* TO DO *
Using the material below, return exactly the lines between the one holding "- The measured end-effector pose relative" and the one holding "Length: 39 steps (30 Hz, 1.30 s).", inclusive, and no others.

* EXTRACTED MATERIAL *
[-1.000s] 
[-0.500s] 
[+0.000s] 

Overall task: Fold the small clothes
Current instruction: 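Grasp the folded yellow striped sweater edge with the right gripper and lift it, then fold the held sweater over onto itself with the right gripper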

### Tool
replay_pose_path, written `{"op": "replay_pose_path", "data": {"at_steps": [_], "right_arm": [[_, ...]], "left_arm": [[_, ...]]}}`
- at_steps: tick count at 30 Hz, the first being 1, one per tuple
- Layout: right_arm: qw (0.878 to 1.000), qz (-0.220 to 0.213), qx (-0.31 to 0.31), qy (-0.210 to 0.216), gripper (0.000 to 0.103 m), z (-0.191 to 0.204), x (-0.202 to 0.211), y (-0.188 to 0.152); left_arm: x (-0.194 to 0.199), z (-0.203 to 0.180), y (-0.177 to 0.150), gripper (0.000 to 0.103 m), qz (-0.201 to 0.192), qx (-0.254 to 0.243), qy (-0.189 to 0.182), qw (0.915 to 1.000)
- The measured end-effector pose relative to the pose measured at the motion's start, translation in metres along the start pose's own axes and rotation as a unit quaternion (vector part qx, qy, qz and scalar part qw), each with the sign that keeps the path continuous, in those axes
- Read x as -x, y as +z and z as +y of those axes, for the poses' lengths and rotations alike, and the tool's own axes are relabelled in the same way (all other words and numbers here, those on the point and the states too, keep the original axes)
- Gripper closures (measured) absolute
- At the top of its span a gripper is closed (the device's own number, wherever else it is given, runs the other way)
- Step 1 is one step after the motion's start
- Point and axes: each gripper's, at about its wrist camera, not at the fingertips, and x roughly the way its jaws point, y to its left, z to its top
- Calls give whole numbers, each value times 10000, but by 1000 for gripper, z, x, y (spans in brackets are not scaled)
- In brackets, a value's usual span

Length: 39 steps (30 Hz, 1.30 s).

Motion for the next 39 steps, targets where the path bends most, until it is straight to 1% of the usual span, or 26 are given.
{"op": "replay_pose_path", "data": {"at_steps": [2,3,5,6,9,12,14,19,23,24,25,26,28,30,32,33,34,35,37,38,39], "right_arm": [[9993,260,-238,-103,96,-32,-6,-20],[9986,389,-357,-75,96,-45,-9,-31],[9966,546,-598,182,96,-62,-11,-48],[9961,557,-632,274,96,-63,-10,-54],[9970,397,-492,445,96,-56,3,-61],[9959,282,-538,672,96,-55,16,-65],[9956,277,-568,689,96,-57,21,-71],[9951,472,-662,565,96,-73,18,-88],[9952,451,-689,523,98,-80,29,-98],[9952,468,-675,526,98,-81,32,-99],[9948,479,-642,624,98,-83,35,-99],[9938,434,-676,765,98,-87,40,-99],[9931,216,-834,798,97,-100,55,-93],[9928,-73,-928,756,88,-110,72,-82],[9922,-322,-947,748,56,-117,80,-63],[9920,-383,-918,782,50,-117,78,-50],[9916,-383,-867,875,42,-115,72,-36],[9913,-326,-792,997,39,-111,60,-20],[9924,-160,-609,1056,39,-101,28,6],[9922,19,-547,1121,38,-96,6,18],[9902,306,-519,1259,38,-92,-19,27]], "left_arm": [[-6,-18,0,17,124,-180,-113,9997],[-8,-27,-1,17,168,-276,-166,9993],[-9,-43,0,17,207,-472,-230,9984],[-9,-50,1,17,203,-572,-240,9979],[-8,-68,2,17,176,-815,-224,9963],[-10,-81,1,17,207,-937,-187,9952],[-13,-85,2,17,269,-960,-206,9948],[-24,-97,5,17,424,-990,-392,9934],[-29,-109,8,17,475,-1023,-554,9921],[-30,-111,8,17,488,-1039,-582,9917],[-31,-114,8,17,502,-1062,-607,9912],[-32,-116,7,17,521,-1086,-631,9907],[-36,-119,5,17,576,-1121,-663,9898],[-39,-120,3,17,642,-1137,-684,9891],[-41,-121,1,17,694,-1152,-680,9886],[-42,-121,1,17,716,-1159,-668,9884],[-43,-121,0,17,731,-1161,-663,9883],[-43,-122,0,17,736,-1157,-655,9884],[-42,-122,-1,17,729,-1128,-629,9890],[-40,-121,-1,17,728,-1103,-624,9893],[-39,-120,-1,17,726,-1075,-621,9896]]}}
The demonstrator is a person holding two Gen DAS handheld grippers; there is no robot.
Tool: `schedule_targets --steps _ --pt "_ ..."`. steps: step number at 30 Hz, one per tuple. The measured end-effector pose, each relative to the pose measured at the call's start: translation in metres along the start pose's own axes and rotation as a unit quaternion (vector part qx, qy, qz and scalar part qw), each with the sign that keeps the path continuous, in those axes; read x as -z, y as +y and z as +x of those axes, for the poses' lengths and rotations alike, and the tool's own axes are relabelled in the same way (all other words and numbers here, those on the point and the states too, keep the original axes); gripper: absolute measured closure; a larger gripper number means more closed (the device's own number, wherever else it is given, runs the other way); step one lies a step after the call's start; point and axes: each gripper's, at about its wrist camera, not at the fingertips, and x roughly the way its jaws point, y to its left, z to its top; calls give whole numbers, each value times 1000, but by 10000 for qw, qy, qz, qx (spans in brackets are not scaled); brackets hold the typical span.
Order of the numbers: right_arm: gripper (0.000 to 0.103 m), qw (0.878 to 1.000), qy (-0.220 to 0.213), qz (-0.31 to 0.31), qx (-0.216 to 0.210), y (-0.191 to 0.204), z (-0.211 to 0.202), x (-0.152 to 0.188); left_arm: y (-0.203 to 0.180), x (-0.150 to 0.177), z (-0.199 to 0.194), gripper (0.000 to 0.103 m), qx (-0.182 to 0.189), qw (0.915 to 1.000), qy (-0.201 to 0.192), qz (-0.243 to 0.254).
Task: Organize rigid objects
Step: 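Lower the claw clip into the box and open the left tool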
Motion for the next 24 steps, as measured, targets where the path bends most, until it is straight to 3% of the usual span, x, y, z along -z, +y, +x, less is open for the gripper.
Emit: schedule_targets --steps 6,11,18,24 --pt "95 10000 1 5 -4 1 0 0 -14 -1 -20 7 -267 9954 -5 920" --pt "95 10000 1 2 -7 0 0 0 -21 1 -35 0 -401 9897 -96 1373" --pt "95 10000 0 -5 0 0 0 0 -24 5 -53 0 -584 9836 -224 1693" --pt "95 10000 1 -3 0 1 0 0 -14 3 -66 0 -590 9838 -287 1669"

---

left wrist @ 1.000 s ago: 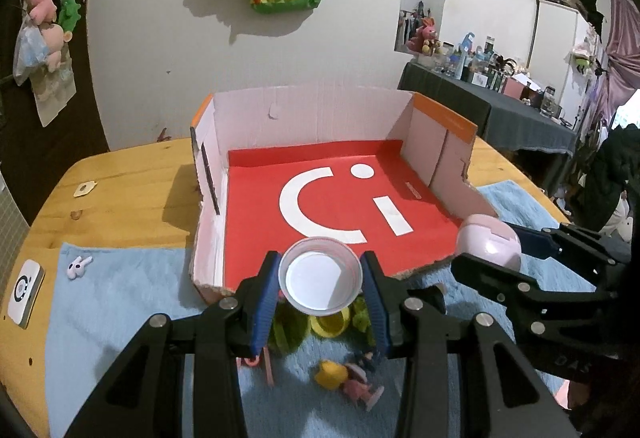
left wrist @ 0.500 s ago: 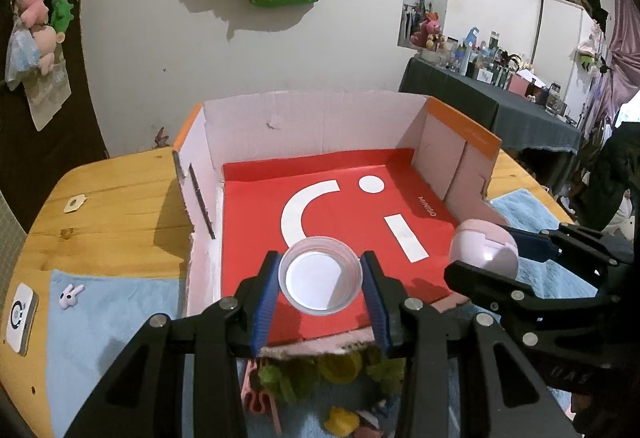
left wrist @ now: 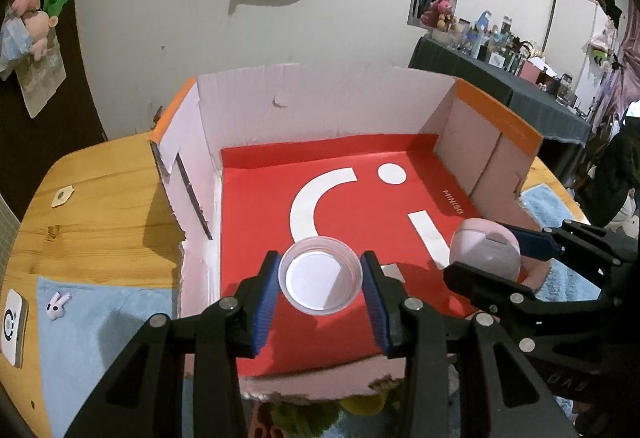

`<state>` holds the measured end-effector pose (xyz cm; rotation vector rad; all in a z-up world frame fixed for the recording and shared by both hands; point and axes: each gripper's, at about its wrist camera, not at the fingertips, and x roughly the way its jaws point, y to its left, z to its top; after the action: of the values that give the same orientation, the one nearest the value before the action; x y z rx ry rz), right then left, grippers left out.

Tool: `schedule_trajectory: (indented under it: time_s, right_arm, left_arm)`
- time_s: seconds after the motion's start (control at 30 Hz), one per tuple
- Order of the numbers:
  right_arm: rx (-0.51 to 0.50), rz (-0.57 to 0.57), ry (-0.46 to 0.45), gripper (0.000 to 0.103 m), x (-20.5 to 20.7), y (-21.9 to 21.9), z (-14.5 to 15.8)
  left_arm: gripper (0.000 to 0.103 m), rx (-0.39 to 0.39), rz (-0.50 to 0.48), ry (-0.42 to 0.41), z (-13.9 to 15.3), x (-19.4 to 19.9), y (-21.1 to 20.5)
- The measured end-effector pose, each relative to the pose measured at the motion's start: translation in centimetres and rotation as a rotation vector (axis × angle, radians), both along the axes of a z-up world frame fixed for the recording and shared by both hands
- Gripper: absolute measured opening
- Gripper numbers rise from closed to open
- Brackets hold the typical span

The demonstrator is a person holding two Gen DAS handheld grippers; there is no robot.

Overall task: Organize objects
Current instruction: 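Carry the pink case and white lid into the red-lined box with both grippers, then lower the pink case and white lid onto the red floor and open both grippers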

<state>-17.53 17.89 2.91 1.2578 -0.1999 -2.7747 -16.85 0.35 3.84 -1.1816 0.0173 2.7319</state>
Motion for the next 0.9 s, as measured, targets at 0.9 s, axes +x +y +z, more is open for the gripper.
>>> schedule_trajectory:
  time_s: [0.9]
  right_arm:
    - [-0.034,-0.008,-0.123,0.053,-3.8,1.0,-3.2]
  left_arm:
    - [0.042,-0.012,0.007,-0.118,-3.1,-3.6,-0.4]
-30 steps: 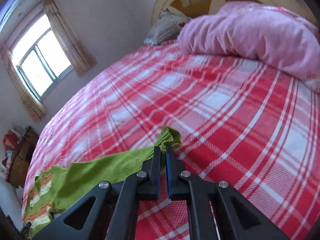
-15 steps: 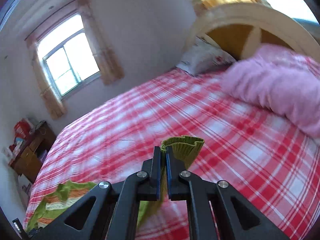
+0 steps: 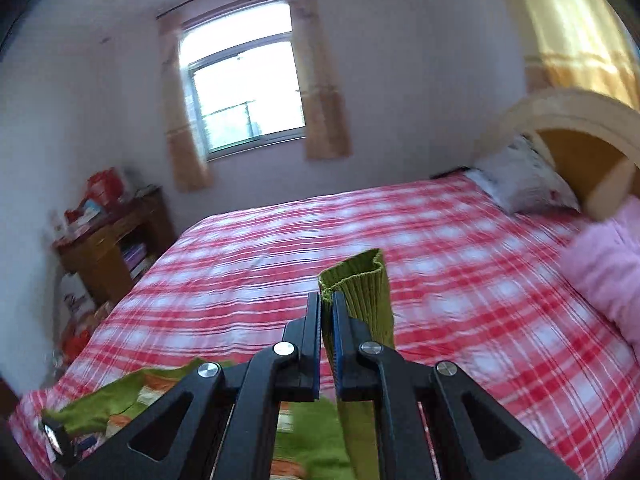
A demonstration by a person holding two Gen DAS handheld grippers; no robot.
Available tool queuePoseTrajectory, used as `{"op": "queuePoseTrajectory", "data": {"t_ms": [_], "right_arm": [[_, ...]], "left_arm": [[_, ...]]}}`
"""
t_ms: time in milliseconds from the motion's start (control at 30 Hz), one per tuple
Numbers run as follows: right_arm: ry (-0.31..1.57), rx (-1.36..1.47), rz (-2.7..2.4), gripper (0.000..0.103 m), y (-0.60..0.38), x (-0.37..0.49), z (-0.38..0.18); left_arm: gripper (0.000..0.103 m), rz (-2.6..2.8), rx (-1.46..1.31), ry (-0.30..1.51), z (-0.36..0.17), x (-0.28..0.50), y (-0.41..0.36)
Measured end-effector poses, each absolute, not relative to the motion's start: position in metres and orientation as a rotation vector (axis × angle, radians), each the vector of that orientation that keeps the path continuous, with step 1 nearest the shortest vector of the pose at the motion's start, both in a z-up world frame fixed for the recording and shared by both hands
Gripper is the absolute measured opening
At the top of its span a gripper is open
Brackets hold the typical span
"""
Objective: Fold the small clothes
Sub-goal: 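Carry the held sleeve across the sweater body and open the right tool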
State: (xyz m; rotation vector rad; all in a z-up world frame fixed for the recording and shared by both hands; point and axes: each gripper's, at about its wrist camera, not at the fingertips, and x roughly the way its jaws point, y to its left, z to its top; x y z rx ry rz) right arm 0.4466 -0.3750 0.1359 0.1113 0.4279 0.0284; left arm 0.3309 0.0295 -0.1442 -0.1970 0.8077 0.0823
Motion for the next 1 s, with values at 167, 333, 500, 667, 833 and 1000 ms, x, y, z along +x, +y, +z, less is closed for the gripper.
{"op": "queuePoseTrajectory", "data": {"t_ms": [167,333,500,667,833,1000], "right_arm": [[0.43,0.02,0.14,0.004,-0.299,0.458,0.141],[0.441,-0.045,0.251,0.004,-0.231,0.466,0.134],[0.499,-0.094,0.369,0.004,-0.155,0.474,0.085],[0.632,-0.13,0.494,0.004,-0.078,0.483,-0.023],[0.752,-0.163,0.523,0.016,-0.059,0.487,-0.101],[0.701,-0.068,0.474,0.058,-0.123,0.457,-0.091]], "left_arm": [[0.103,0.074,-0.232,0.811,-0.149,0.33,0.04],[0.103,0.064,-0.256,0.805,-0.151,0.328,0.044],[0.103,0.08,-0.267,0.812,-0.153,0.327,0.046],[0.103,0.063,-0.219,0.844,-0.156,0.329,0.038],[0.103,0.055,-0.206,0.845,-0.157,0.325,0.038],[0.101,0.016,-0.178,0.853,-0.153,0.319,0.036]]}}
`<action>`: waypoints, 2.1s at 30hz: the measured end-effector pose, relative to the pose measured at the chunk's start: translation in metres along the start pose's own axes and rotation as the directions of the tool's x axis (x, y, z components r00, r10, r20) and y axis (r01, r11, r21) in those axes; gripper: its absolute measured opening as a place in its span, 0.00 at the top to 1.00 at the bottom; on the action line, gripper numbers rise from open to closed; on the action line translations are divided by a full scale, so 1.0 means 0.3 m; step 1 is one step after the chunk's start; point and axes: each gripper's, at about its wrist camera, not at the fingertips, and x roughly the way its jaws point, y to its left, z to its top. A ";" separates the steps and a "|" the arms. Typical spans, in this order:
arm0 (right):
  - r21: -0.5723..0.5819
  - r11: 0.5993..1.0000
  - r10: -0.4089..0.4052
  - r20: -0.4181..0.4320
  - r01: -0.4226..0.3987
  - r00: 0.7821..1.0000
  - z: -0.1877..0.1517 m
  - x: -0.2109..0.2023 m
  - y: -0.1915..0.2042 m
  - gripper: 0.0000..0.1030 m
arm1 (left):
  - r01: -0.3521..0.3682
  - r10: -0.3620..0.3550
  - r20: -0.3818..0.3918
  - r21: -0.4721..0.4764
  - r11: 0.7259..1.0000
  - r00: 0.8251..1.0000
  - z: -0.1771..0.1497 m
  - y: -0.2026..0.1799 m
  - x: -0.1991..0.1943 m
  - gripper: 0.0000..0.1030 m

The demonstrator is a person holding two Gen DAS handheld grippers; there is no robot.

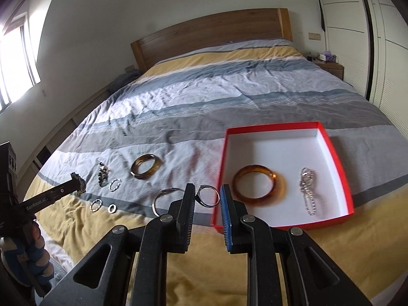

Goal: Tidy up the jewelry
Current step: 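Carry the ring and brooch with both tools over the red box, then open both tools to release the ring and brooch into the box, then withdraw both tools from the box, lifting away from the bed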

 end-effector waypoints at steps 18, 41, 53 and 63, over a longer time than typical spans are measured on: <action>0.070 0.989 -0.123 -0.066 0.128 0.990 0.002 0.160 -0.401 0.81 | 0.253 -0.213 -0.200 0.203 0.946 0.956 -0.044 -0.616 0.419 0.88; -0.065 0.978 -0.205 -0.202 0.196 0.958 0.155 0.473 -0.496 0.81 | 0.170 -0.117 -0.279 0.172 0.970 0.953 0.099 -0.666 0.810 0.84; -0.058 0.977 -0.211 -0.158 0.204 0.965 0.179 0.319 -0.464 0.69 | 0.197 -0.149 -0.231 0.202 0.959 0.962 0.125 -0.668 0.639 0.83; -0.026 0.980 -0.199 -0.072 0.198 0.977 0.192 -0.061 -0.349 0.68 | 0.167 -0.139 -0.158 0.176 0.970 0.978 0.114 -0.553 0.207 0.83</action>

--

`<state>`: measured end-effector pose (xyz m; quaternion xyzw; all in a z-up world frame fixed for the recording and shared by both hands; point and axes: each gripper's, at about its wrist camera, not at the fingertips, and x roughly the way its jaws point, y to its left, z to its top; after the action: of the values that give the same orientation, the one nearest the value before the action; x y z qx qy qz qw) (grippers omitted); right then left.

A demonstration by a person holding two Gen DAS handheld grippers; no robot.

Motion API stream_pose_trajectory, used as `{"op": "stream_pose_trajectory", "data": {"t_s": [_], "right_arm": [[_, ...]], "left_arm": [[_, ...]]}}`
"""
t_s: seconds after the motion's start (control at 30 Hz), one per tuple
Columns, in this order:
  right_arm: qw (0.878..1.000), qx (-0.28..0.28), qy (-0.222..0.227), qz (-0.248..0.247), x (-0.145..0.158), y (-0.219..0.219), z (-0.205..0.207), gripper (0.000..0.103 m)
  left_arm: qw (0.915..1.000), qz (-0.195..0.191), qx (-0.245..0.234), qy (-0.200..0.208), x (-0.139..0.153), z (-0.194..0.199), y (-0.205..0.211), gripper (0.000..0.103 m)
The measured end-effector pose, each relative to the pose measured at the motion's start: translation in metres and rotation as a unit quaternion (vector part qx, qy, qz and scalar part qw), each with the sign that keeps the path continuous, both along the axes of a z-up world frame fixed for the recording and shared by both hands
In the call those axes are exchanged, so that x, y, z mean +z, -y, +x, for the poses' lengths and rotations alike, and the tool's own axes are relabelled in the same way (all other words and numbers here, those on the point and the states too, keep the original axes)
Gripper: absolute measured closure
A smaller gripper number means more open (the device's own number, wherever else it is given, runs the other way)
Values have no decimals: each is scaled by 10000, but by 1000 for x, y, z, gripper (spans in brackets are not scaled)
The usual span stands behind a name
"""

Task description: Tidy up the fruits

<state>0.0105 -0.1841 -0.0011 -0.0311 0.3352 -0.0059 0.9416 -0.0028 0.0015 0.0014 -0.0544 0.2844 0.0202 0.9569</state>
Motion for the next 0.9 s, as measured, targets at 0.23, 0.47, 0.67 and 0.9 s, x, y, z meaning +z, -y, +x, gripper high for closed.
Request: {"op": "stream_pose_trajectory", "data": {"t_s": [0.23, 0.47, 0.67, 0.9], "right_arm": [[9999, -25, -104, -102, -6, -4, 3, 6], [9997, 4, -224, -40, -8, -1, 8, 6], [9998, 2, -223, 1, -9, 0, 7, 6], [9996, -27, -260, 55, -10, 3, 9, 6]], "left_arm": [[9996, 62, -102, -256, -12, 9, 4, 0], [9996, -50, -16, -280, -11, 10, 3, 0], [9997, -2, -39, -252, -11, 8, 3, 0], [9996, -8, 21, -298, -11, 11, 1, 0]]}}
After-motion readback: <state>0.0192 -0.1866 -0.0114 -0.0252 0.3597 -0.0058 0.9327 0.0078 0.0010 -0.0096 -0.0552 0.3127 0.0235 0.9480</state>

* TASK OUTPUT *
- The measured end-effector pose relative to the pose measured at the motion's start, translation in metres along the start pose's own axes and rotation as a unit quaternion (vector part qx, qy, qz and scalar part qw), each with the sign that keeps the path continuous, in those axes
- Read x as -x, y as +z and z as +y of those axes, for the poses' lengths and rotations alike, and the tool's own axes are relabelled in the same way (all other words and numbers here, those on the point and the states too, keep the original axes)
- Gripper closures (measured) absolute
- At the top of its span a gripper is closed (the device's own number, wherever else it is given, runs the other way)
- Step 1 is one step after the motion's start
- Point and axes: each gripper's, at about its wrist camera, not at the fingertips, and x roughly the way its jaws point, y to its left, z to its top
- Calls give whole numbers, each value times 10000, but by 1000 for gripper, z, x, y (spans in brackets are not scaled)
- In brackets, a value's usual span

Length: 39 steps (30 Hz, 1.30 s).

No part of the exercise remains open.